Replacing regexps
The compactness of the regular expression syntax is part of their power, but also part of the problem. Consider even a very simple expression:
<A\b[^>]*>(.*)</A>
A reader familiar with this syntax will recognize that this expression matches the HTML <A> tag and sets aside the anchor text for later processing. But even experienced regular expression developers must look at that expression for a moment and think about how the various metacharacters affect each other before being able to say for sure what it does. It takes even longer to notice the subtle bug: this expression will be confused by the presence of multiple <A> tags in the text being searched.
So how might one do better? That was Mike Meyer's question as he sought a more "pythonic" way of doing text matching. Needless to say, he is not the first to ask that kind of question; there are a number of attempts at better string matching out there. The first of those is arguably not "pythonic" at all: it is SnoPy, a port of the venerable SNOBOL language to Python.
SNOBOL was developed during the 1960's; it included pattern matching as a core feature of the language. Unlike regular expressions, SNOBOL was anything but concise. Concatenation of strings was explicit, "[abc]" was "Any("abc")", and so on. Nonetheless, SNOBOL was highly influential in this area, and one can see echoes of the language in current regular expressions. That said, SNOBOL is not heavily used now, and the Python SNOBOL module seems to have suffered the same fate; its last release was in 2002.

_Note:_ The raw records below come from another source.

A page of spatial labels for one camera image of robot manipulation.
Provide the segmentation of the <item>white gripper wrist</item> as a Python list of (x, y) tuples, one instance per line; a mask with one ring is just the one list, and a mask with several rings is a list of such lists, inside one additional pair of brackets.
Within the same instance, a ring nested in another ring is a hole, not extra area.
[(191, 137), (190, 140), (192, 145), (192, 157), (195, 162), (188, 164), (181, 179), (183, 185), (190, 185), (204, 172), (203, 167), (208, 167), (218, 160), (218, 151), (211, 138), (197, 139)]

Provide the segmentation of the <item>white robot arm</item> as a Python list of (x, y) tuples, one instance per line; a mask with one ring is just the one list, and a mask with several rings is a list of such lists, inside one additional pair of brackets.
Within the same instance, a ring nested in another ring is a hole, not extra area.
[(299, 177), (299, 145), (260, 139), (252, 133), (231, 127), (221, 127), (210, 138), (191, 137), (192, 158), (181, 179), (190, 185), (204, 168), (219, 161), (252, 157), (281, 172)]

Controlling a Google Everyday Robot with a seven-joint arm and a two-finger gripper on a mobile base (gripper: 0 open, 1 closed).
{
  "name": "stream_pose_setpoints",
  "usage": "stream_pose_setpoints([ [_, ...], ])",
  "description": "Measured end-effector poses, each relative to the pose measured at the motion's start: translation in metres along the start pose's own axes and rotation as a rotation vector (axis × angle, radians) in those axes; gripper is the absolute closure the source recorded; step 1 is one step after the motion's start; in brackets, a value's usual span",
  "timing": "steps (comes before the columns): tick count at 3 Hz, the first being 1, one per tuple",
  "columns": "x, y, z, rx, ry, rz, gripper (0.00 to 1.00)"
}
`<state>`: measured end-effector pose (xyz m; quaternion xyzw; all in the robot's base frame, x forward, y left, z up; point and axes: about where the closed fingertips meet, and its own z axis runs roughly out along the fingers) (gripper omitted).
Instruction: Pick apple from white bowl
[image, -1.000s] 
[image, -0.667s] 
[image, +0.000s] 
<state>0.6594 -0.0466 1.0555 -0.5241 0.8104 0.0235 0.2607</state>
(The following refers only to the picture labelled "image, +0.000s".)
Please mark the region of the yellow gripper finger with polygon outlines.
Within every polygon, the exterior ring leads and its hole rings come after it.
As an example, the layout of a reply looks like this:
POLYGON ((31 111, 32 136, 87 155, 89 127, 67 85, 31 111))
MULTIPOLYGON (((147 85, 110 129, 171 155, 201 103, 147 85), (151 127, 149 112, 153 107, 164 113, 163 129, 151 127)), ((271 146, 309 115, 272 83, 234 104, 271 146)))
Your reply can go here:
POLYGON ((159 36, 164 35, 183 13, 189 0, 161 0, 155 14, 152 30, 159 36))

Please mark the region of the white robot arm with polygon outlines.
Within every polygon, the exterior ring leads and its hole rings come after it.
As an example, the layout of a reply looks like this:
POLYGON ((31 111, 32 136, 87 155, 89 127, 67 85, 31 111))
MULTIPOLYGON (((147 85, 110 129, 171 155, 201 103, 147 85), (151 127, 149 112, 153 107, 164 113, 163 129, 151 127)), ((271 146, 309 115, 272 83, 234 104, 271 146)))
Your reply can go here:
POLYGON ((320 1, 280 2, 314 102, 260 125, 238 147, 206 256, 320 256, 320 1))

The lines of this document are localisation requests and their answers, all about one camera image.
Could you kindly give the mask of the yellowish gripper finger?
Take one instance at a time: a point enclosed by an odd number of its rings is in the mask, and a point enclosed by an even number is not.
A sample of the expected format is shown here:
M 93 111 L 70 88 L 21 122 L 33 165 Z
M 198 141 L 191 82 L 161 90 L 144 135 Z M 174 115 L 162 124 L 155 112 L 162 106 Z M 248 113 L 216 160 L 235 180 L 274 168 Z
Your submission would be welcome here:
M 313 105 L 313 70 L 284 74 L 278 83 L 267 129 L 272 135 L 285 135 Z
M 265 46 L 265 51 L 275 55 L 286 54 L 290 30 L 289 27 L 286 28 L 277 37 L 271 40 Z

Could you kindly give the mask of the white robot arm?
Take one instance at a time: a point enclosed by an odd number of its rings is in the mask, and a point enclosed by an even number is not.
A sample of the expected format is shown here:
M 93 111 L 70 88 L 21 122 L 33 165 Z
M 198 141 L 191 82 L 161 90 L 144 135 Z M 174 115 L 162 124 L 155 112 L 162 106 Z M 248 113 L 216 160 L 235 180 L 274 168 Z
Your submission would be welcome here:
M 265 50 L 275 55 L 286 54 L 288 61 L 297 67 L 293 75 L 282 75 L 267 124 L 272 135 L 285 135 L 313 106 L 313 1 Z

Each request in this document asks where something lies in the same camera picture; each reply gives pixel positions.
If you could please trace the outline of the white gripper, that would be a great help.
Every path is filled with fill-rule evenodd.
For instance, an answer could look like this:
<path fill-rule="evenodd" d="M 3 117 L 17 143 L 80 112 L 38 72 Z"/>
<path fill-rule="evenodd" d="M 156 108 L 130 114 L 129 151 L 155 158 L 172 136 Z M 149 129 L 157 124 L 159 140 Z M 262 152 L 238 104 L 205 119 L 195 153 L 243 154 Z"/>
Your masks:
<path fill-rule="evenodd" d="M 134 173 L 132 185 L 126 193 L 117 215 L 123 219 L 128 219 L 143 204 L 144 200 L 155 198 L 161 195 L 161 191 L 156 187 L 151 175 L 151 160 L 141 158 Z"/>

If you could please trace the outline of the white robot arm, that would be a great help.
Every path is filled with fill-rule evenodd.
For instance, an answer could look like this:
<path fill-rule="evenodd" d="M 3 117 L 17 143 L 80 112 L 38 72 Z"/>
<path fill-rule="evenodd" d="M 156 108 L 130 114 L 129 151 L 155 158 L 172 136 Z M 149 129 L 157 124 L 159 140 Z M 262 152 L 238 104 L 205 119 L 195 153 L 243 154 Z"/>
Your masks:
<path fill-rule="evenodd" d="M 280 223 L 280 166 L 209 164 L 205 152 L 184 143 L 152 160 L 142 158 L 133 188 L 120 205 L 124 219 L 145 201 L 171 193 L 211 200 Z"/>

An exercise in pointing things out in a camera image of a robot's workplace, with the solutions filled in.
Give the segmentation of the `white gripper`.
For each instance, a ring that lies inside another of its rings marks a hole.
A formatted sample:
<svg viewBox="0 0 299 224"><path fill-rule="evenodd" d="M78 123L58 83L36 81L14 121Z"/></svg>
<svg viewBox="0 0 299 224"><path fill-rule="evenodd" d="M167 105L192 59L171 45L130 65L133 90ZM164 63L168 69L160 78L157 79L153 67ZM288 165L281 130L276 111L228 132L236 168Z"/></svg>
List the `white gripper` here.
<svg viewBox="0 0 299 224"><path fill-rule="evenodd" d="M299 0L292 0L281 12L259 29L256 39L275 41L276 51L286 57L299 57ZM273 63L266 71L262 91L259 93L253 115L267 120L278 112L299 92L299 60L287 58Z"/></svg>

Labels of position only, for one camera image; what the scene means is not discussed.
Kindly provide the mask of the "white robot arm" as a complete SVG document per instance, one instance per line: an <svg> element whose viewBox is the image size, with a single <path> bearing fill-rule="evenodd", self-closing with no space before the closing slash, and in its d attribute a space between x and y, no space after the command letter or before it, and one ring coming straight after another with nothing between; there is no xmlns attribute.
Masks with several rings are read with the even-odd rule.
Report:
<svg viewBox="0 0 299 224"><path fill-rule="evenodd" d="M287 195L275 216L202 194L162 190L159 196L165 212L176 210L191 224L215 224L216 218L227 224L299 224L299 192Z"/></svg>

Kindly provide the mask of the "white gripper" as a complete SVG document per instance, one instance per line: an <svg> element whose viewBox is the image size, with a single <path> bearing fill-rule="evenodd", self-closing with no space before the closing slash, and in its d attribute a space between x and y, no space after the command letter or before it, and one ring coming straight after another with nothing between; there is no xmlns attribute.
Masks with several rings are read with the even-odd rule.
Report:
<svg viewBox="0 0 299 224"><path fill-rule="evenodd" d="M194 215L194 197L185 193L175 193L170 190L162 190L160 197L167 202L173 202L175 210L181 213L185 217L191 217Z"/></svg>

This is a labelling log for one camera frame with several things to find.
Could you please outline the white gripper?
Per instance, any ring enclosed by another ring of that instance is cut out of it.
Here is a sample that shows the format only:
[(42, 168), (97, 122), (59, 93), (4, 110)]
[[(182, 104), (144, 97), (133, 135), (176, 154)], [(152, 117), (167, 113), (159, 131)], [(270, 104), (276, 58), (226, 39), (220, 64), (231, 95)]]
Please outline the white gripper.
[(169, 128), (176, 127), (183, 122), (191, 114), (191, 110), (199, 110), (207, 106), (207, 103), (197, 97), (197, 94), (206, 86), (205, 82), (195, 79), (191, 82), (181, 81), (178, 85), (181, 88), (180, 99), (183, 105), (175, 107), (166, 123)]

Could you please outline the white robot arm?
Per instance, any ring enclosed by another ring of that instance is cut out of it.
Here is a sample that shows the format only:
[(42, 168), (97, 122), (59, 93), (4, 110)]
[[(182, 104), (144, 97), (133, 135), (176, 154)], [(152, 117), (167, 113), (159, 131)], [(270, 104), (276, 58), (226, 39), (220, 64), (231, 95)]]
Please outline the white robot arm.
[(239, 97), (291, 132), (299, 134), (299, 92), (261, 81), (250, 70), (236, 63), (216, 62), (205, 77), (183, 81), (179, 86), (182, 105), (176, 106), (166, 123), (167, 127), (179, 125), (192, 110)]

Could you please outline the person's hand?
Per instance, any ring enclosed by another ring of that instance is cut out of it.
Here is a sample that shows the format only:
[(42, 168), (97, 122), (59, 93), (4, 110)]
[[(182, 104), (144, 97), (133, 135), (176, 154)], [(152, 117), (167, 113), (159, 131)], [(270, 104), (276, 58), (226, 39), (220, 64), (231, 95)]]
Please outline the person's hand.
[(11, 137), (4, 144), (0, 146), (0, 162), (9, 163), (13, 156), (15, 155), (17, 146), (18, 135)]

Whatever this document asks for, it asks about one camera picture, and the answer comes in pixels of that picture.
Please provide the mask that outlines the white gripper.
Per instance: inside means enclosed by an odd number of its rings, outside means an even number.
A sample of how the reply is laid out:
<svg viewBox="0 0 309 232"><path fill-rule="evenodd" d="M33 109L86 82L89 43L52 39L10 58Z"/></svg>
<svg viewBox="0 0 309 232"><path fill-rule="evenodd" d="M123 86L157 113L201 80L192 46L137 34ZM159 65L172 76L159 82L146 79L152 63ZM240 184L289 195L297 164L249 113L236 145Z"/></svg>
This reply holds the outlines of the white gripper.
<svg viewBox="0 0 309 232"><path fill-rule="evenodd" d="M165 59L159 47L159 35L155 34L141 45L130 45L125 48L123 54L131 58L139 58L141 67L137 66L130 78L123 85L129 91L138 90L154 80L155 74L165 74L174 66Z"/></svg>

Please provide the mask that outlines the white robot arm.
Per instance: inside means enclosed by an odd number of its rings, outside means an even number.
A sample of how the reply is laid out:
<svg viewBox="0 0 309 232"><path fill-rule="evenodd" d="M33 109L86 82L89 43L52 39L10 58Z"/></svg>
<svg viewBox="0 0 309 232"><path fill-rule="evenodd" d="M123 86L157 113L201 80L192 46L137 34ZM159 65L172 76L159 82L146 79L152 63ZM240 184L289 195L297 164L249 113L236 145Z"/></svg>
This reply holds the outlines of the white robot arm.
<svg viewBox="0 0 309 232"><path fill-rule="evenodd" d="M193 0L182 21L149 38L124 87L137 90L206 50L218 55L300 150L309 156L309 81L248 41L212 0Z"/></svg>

Another approach is the rxb.py module by Ka-Ping Yee. This module, posted in 2005, creates a new, relatively verbose but relatively readable language for the creation of patterns. Using this language, the regular expression shown above would look something like:
<A + any(wordchars + whitespace)> + label(1, anychars) + </A>
(Note to readers; the above is totally untested and should not be relied upon for production use). This module, too, has not seen a great deal of use.
Various other packages are out there. For example, one can try to use Icon-style pattern matching with Python. For something completely different, there is the eGenix mxTextTools module, which allows the creation of text-matching programs in an assembly-like language, complete with goto constructs. mxTextTools is intimidating and not necessarily any easier to read than regular expressions, but it is said to be powerful and fast, and there are a number of real users.
Still, none of these seem likely to replace regular expressions as the first tool Python programmers reach for when they need to perform string matching. Python creator Guido van Rossum thinks things will stay that way:
Pushing aside an established incumbent is always hard, and regular expressions are well established indeed. It is never enough to simply be better in this situation; the proposed replacement has to be a lot better. As Guido noted, nothing seems to have come along which is that much better, and it may be that nothing ever will. For some medium-term value of "ever," anyway.
But, then, one also should not underestimate the ingenuity of free software
developers. Or their persistence. People will almost certainly continue
to throw themselves against this problem, and, maybe, somebody will come up
with something interesting. Until then, we'll have to continue beating our
heads against our desks as we try to figure out why our expressions don't
work as intended.
Replacing regexps
Posted Mar 3, 2011 2:34 UTC (Thu)
by tshow (subscriber, #6411)
[Link] (6 responses)
Posted Mar 3, 2011 2:34 UTC (Thu) by tshow (subscriber, #6411) [Link] (6 responses)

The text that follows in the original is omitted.